**WORK REQUEST:**
Read the lines below. Copy out any that hold the string "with".
---------- DATASET EXCERPT ----------
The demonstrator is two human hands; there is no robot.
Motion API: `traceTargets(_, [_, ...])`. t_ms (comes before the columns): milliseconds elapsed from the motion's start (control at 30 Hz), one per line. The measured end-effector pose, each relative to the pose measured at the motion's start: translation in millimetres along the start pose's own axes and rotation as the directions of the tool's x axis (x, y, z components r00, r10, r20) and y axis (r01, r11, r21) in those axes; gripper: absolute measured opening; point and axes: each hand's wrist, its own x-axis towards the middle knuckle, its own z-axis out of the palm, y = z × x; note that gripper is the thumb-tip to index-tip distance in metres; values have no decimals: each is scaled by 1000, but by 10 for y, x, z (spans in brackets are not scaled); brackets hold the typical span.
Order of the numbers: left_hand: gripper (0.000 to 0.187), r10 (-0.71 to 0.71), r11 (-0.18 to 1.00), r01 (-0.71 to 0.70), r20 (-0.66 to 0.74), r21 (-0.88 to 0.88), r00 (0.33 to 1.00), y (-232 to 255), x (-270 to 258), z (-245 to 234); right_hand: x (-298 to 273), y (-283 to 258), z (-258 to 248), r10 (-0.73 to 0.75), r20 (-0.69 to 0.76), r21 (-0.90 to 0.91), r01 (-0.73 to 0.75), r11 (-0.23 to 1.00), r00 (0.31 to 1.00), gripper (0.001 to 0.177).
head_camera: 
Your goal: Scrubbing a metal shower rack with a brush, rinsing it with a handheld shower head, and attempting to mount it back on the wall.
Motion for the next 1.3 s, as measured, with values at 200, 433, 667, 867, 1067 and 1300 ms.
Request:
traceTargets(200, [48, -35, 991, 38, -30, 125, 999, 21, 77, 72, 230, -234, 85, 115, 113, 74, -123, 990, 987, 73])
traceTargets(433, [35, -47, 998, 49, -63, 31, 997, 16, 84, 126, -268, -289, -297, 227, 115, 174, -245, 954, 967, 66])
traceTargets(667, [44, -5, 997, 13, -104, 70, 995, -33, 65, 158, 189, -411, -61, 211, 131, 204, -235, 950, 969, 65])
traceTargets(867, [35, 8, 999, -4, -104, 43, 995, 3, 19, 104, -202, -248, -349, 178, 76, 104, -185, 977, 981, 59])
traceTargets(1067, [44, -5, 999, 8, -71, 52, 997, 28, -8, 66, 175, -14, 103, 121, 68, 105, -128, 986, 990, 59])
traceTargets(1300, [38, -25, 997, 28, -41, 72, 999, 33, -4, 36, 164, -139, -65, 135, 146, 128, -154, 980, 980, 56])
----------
**ANSWER FOR THIS EXERCISE:**
Your goal: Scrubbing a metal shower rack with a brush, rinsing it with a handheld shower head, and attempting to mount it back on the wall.
Motion for the next 1.3 s, as measured, with values at 200, 433, 667, 867, 1067 and 1300 ms.

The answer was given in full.